Give back the whole listing exactly, line by line.
┌──
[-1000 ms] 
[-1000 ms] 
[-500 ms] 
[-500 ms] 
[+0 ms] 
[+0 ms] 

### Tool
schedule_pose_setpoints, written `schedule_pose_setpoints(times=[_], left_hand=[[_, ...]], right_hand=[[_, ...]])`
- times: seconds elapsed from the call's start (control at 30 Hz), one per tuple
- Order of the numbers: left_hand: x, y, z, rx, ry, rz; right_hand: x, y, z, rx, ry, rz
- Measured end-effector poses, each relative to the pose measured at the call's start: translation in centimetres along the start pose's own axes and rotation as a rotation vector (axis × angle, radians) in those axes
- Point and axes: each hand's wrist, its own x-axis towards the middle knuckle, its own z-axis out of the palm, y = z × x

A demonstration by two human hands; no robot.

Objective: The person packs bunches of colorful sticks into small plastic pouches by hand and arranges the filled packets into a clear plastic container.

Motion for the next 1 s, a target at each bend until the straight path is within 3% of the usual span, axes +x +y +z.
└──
## Written solution
[-1000 ms] 
[-1000 ms] 
[-500 ms] 
[-500 ms] 
[+0 ms] 
[+0 ms] 

### Tool
schedule_pose_setpoints, written `schedule_pose_setpoints(times=[_], left_hand=[[_, ...]], right_hand=[[_, ...]])`
- times: seconds elapsed from the call's start (control at 30 Hz), one per tuple
- Order of the numbers: left_hand: x, y, z, rx, ry, rz; right_hand: x, y, z, rx, ry, rz
- Measured end-effector poses, each relative to the pose measured at the call's start: translation in centimetres along the start pose's own axes and rotation as a rotation vector (axis × angle, radians) in those axes
- Point and axes: each hand's wrist, its own x-axis towards the middle knuckle, its own z-axis out of the palm, y = z × x

A demonstration by two human hands; no robot.

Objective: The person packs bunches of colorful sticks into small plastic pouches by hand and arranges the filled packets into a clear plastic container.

Motion for the next 1 s, a target at each bend until the straight path is within 3% of the usual span, axes +x +y +z.

What the exercise asked for is now done.